MATERIAL FOR THE TASK Block Start
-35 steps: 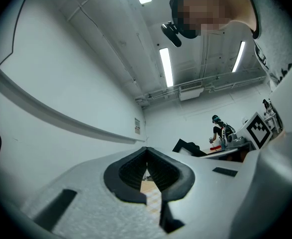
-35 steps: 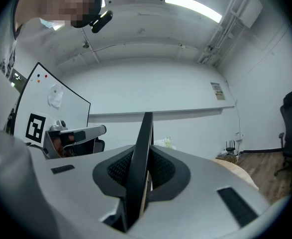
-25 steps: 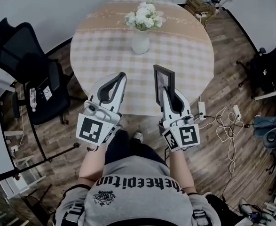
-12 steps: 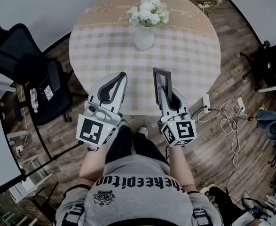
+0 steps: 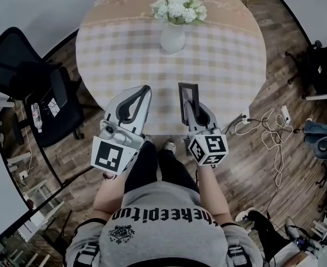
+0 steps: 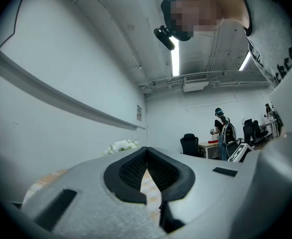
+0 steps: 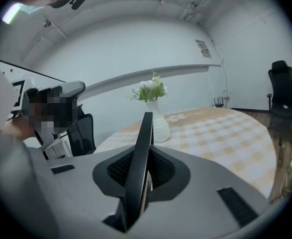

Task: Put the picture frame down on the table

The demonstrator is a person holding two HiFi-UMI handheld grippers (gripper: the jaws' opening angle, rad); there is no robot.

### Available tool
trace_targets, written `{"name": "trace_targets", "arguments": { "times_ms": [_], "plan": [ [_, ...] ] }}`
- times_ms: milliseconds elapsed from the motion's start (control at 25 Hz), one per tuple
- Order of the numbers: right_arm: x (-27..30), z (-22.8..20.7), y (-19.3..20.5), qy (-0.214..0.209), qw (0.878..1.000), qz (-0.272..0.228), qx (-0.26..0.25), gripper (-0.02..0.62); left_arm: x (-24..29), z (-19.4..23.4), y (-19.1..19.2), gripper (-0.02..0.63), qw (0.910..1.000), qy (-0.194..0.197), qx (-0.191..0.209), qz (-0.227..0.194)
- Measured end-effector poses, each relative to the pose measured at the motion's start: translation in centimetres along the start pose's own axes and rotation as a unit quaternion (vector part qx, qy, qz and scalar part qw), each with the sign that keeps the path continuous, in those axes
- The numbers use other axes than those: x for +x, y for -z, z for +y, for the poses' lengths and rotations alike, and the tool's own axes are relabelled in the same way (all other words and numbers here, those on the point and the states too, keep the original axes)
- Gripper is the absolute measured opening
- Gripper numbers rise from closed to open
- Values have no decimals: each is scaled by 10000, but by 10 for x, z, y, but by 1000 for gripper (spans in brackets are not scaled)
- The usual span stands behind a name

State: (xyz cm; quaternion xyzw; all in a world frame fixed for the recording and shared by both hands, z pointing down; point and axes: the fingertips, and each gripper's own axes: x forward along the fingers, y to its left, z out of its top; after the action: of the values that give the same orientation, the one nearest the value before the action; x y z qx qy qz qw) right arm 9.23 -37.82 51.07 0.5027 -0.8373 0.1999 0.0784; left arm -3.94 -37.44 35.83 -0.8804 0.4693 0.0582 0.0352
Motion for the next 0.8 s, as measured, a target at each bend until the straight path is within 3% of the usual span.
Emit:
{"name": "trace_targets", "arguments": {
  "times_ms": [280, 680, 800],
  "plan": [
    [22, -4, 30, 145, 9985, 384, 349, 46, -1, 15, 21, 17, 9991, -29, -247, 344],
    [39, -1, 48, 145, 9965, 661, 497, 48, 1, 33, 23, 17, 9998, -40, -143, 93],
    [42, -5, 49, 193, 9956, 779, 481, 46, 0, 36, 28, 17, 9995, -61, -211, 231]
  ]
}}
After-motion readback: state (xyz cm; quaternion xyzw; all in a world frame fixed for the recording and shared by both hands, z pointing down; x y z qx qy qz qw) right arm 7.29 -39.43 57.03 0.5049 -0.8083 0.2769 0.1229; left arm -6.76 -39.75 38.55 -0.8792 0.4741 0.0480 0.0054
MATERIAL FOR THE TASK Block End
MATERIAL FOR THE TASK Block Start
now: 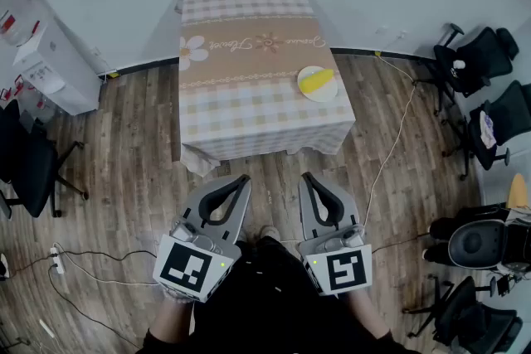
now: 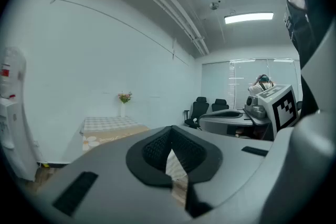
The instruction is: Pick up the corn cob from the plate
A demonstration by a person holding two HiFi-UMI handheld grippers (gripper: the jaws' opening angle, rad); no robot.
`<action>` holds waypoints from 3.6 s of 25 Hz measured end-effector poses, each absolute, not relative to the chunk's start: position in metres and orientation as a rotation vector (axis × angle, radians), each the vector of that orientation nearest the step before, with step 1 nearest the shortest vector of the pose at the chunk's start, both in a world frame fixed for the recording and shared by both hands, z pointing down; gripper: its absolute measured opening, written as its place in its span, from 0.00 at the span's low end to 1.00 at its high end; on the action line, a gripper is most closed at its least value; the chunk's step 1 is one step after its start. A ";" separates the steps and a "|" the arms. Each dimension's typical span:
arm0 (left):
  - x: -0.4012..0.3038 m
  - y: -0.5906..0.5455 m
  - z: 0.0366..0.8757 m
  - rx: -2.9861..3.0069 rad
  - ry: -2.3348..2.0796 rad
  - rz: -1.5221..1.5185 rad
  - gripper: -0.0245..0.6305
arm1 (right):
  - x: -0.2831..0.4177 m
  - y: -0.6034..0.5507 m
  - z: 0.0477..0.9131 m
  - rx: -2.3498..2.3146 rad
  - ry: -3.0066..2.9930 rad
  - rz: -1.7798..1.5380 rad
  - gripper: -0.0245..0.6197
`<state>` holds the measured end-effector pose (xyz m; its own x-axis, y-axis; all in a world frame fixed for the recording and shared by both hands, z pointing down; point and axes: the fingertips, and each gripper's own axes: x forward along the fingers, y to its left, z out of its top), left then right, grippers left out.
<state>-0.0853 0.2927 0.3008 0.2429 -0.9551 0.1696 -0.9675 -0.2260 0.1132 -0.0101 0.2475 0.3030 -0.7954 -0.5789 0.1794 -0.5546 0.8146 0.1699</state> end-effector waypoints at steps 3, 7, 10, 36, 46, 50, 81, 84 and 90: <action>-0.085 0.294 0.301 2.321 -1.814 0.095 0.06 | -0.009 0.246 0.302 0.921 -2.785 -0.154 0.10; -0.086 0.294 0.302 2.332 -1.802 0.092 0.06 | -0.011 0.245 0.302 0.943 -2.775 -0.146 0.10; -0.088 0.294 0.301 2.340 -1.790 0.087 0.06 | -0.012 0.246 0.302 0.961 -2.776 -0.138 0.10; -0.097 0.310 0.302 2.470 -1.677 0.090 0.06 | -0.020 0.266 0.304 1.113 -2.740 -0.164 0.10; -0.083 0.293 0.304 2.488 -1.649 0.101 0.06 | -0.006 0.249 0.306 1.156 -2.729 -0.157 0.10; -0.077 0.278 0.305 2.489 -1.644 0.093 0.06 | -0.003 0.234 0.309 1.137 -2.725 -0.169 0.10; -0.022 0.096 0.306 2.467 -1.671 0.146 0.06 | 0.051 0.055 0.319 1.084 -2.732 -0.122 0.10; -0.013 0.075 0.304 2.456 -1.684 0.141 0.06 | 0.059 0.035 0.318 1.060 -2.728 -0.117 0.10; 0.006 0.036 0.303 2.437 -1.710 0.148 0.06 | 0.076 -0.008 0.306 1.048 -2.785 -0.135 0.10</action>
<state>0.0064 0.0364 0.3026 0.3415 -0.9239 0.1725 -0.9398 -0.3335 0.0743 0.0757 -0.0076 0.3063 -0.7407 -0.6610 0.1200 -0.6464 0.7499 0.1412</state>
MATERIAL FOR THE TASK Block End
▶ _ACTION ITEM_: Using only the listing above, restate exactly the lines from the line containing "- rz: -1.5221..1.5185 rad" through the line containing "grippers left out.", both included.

▶ _OUTPUT OF THE TASK_:
  - rz: -1.5221..1.5185 rad
  - gripper: -0.0245..0.6305
arm1 (right):
  - x: -0.2831..0.4177 m
  - y: -0.6034..0.5507 m
  - z: 0.0477..0.9131 m
  - rx: -2.3498..2.3146 rad
  - ry: -3.0066..2.9930 rad
  - rz: -1.7798..1.5380 rad
  - gripper: -0.0245..0.6197
`<state>` holds the measured end-effector pose (xyz m; its own x-axis, y-axis; all in a world frame fixed for the recording and shared by both hands, z pointing down; point and axes: the fingertips, and each gripper's own axes: x forward along the fingers, y to its left, z out of its top), left then right, grippers left out.

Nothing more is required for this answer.